BP2MI Minta Permendag 36/2023 Ditinjau Kembali

POJOKBANDUNG,JAKARTA – Ternyata, tak hanya jastiper atau traveler yang dibuat pusing tujuh keliling dengan Permendag Nomor 36 Tahun 2023.


BP2MI Minta Permendag 36/2023 Ditinjau Kembali

Kepala Badan Pelindungan Pekerja Migran Indonesia (BP2MI), Benny Rhamdani beri arahan kepada Tim Pengawas Pelindungan Pekerja Migran Indonesia di Pos Pelayanan Pelindungan Pekerja Migran Indonesia (P4MI) Bandara Internasional Soekarno-Hatta, Rabu (24/1/2024). Dokumentasi jabar.bp2mi.go.id

Para pekerja migrant Indonesia (PMI) sepertinya mengalami hal yang sama.

Baca Juga : Kapal dari Merak Hanya Turunkan Penumpang di Bakauheni, Tak Ada Tiket Tambahan, Polda Banten Minta Pemudik tanpa Tiket Tak Memaksakan Diri Berangkat ke Merak

Hal ini terbongkar dari sidak Kepala Badan Pelindungan Pekerja Migran Indonesia (BP2MI) Benny Rhamdani ke sejumlah titik penampungan barang jasa titip.

Banyak barang milik PMI yang tertahan.

Sebelumnya, BP2MI telah melakukan kunjungan kerja ke Pelabuhan Tanjung Emas dan bersama dengan Direktorat Jendral Bea Cukai (DJBC).
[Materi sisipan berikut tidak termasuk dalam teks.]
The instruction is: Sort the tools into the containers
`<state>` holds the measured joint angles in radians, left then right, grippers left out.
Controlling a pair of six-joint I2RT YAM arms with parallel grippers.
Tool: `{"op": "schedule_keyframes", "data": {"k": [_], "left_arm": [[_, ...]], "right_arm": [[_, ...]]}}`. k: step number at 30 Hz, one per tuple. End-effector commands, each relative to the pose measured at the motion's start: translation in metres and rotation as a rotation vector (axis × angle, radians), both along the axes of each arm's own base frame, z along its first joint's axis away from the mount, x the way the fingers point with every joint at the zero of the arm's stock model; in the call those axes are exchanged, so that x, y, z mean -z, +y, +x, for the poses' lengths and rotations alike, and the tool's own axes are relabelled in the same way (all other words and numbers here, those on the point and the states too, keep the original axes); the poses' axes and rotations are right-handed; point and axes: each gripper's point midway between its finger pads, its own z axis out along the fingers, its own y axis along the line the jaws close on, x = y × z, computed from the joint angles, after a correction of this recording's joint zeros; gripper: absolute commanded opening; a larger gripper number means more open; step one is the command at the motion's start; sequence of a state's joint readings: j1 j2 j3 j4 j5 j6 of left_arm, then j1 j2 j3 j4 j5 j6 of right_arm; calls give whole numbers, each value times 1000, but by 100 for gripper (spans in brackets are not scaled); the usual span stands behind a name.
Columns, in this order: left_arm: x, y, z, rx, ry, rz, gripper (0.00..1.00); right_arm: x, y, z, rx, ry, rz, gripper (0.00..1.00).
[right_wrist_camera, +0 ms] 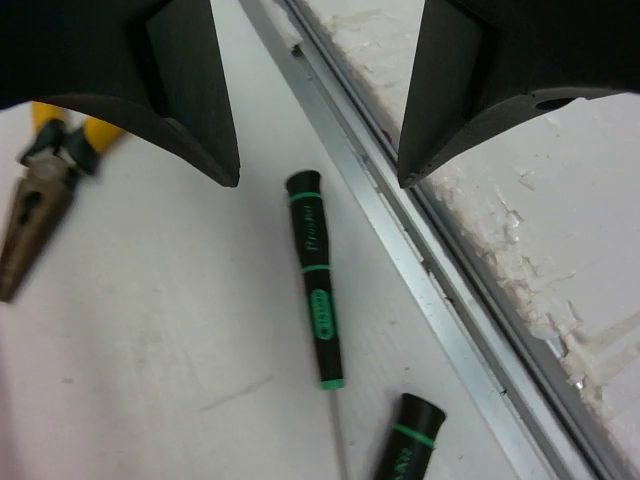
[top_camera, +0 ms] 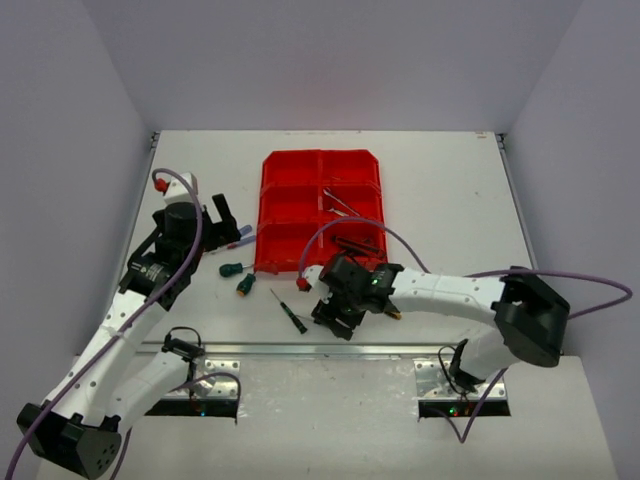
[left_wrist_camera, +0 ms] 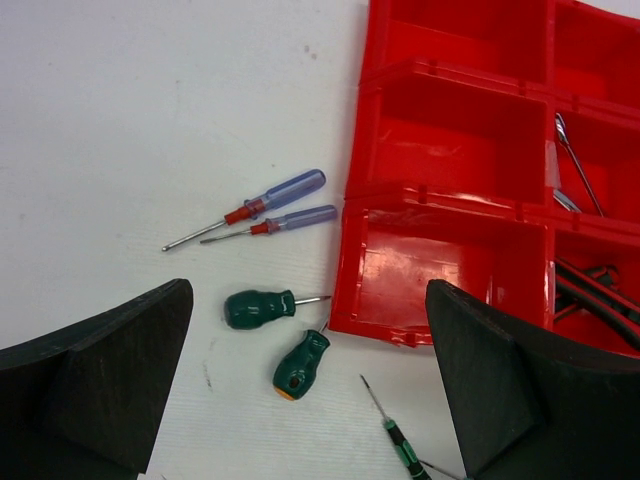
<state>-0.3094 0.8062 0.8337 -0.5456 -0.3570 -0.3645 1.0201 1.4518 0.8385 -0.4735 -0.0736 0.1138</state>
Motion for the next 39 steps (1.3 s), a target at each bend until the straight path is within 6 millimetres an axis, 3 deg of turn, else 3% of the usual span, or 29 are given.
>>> {"op": "schedule_keyframes", "data": {"k": [1,9,16,24,26,30,32,33,35,36,38,39], "left_arm": [[-14,10,6,-40,-47,-19,100],[-13,9,6,-30,-46,-24,100],[-15,7,4,-20,-60,-32,100],[-10,4,6,-3,-40,-33,100],[-13,6,5,-12,-53,-31,100],[-13,5,6,-7,-48,-34,100],[-15,6,5,-15,-57,-32,100],[-16,7,5,-18,-61,-33,100],[-14,6,5,-15,-54,-32,100],[-13,6,6,-14,-50,-31,100],[-12,6,7,-13,-43,-32,100],[-13,6,7,-13,-45,-32,100]], "right_arm": [[27,10,-8,55,1,-73,64],[48,31,1,36,10,-87,58],[65,22,10,65,-15,-180,32],[44,6,21,105,-83,-246,6],[34,6,19,105,-84,-222,4],[-8,9,4,46,-76,-73,0],[-52,9,7,21,-167,57,0],[-65,5,13,32,-207,100,0],[-107,10,35,40,-312,259,0],[-129,5,56,69,-368,318,0],[-150,-17,118,178,-461,305,0],[-150,-17,119,179,-462,304,0]]}}
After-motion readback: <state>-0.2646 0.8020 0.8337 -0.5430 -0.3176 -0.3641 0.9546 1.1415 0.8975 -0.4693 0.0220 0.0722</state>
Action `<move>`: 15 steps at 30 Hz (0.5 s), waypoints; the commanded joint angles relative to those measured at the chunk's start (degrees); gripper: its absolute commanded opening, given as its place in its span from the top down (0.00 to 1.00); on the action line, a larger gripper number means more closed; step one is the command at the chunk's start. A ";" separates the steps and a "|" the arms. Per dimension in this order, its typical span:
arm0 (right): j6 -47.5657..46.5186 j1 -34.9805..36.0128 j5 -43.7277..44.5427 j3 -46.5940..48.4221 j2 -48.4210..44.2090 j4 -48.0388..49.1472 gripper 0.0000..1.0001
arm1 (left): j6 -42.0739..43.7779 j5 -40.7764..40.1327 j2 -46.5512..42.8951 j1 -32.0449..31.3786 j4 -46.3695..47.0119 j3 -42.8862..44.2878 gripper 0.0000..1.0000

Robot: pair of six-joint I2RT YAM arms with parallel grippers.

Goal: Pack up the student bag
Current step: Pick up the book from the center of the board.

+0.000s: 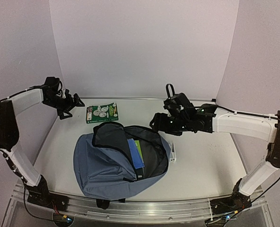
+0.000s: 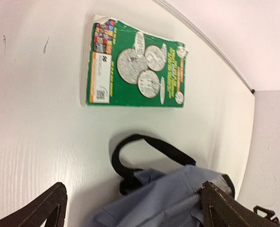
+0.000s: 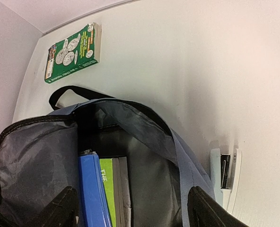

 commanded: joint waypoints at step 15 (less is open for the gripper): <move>3.58 -1.13 -0.70 2.47 1.24 -0.33 0.36 | 10.93 -4.67 41.01 1.35 5.08 37.39 0.09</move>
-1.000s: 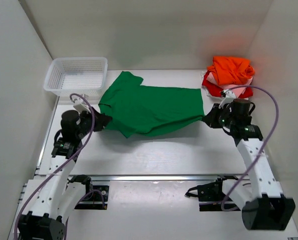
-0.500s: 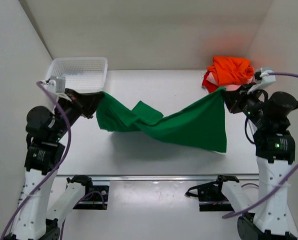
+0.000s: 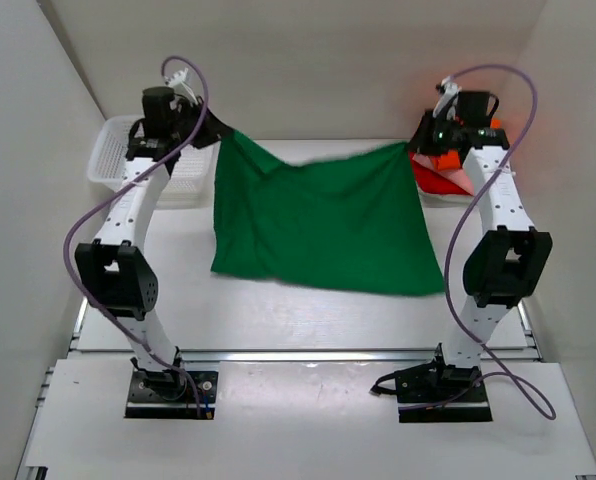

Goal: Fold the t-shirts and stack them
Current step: Flatten out the tshirt, then grap the side of the flattened tshirt closest away from the robot with both arms

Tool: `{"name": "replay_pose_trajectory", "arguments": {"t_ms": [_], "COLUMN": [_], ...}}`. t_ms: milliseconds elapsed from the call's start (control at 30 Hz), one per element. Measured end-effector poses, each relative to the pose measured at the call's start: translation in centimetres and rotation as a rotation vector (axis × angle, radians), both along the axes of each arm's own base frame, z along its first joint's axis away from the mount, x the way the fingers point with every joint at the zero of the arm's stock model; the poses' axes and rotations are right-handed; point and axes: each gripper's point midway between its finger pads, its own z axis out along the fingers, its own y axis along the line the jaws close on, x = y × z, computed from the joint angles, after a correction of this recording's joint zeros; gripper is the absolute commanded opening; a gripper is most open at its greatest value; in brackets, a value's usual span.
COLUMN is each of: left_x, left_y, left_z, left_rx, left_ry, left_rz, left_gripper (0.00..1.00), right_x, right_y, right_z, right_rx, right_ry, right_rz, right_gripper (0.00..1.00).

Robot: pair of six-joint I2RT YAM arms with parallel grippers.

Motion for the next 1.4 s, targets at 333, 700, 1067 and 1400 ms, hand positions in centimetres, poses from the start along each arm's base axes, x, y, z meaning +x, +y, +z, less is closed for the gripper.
{"name": "replay_pose_trajectory", "arguments": {"t_ms": [333,700,1067,1400], "left_x": [-10.4,-14.4,-23.6,-23.6], "left_y": [2.0,0.3,1.0,3.5], "left_z": [20.7,-8.2,-16.0,-18.7], "left_rx": [-0.032,-0.009,0.011,0.012], "left_ry": [-0.527,-0.007,0.103,0.174], "left_rz": [0.041,-0.003,-0.004,0.132], "left_gripper": [0.0,0.0,0.0,0.0], "right_x": [-3.0,-9.3,-20.7,-25.0], "right_y": [-4.4,-0.2,0.8,0.3], "right_z": [23.6,-7.8,-16.9,-19.8], "right_rx": [0.069,0.108,0.015,0.013], "right_ry": [-0.589,0.055,0.339,0.47], "right_rz": [-0.053,-0.026,-0.06,-0.025], "right_gripper": [0.0,0.0,0.0,0.0]}}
Baca Juga : H-3 Lebaran 2024, Jalur Nagreg Kabupaten Bandung Menuju Limbangan Garut Ramai Lancar

Lalu berlanjut ke wilayah Surabaya, Jawa Timur.

Kunjungan ini merupakan tindaklanjut dari rapat koordinasi antara BP2MI dengan Ditjen Bea Cukai pada tanggal 21 dan 26 Maret 2024 terkait implementasi Peraturan Menteri Keuangan (PMK) Nomor 141 Tahun 2023 tentang ketentuan Impor Barang Pekerja Migran Indonesia.

Kunker ini dilakukan untuk meninjau secara langsung barang milik PMI yang terkena larangan pembatasan (lartas).

Benny mengungkapkan, penumpukan barang PMI ini menyebabkan banyak barang yang tidak sampai dengan tepat waktu di dalam negeri.

Kendati begitu, dia memaklumi pihak bea cukai karena hanya menjalankan kewajiban terutama dalam masa transisi kebijakan.

”Justru Bea dan Cukai melanggar peraturan jika tidak melaksanakan Permendag ini,” ujarnya.

Namun, hal yang disesalkan olehnya, adalah semangat BP2MI untuk mengusulkan pembebasan barang PMI yang dirumuskan dalam bentuk relaksasi pada Permendag 36/2023 ternyata menyebabkan kesimpang-siuran terhadap kategori pembatasan dan praktiknya di lapangan.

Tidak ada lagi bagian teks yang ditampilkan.